#### [Task goal]
Find "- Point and" in the data below; transcribe the line it appears on and each line after it, exactly, to the end, and nothing else.

#### [Dataset content]
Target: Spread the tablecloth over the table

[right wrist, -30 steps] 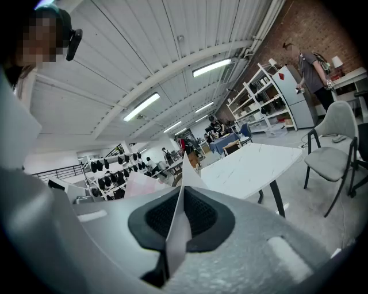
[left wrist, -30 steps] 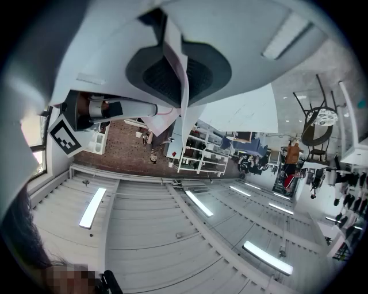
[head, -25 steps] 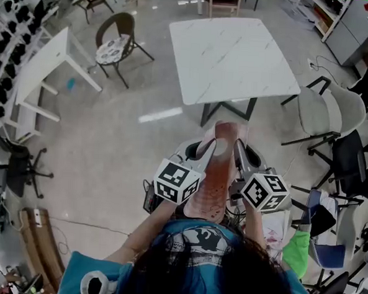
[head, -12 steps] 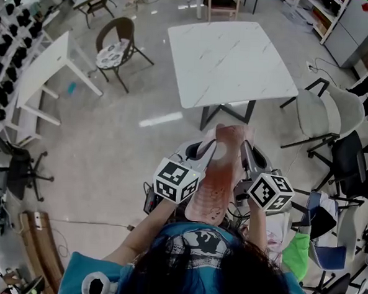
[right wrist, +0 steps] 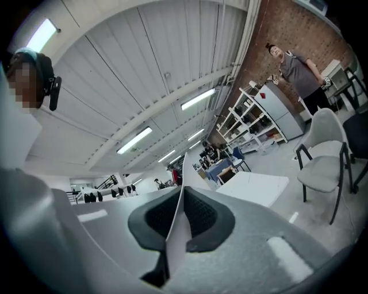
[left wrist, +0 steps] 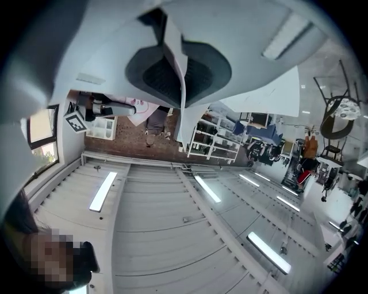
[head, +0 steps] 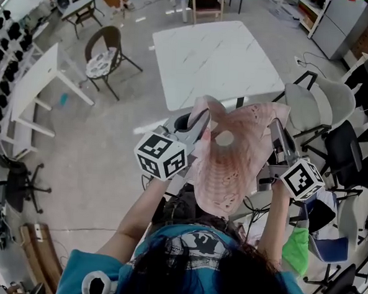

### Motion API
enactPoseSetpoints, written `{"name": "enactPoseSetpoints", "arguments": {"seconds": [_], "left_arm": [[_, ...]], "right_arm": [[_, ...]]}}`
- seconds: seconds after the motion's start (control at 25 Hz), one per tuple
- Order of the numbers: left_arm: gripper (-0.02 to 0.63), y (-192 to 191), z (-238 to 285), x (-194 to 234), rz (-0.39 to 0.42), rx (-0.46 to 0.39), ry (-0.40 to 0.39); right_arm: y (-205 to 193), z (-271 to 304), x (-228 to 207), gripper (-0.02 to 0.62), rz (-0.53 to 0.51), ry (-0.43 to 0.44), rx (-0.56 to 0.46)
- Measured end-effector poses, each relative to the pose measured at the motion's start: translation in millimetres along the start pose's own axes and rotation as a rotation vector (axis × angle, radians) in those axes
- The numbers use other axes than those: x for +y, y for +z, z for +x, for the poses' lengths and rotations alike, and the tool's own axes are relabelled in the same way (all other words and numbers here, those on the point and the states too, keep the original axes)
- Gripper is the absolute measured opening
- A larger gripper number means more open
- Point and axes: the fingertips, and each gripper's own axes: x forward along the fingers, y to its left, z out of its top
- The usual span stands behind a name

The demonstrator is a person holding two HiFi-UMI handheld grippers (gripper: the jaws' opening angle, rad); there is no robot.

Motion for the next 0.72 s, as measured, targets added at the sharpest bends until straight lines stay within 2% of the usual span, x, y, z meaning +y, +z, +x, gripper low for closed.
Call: {"name": "enactPoseSetpoints", "arguments": {"seconds": [0.12, 0.2, 0.28, 0.44, 0.56, 0.64, 0.72], "left_arm": [[0.025, 28.5, 10.3, -10.3, 0.018, -0.060, -0.042], [0.025, 45.0, 19.6, -15.2, 0.035, -0.095, -0.060], [0.026, 59.3, 31.6, -17.4, 0.065, -0.122, -0.066], [0.031, 88.3, 53.9, -20.9, 0.129, -0.156, -0.077], [0.032, 129.2, 76.5, -21.7, 0.163, -0.200, -0.103], [0.032, 163.5, 92.9, -15.7, 0.164, -0.239, -0.117], [0.031, 182.4, 102.1, -10.2, 0.163, -0.278, -0.133]], "right_arm": [[32.6, -2.8, 5.3, 0.003, -0.013, 0.035, -0.053], [52.1, 0.1, 9.5, 0.003, -0.059, 0.050, -0.081], [69.0, 6.6, 14.3, 0.003, -0.107, 0.061, -0.107], [96.0, 23.7, 26.7, 0.003, -0.139, 0.092, -0.153], [132.3, 46.7, 37.1, 0.003, -0.159, 0.117, -0.187], [163.7, 67.7, 45.9, 0.003, -0.157, 0.146, -0.212], [183.4, 78.9, 53.6, 0.003, -0.156, 0.187, -0.244]]}}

#### [Written solution]
- Point and axes: the fingertips, and each gripper's own axes: x forward along the fingers, y to its left, z out of its top
- The usual span stands behind a name

The demonstrator is a person holding two HiFi-UMI handheld grippers (gripper: the jaws' opening angle, rad); there is no robot.

Motion for the next 0.72 s, as measured, targets added at the sharpest bends until straight lines stay within 2% of the usual span, x, y, z meaning +y, +z, +x, gripper low for closed.
Call: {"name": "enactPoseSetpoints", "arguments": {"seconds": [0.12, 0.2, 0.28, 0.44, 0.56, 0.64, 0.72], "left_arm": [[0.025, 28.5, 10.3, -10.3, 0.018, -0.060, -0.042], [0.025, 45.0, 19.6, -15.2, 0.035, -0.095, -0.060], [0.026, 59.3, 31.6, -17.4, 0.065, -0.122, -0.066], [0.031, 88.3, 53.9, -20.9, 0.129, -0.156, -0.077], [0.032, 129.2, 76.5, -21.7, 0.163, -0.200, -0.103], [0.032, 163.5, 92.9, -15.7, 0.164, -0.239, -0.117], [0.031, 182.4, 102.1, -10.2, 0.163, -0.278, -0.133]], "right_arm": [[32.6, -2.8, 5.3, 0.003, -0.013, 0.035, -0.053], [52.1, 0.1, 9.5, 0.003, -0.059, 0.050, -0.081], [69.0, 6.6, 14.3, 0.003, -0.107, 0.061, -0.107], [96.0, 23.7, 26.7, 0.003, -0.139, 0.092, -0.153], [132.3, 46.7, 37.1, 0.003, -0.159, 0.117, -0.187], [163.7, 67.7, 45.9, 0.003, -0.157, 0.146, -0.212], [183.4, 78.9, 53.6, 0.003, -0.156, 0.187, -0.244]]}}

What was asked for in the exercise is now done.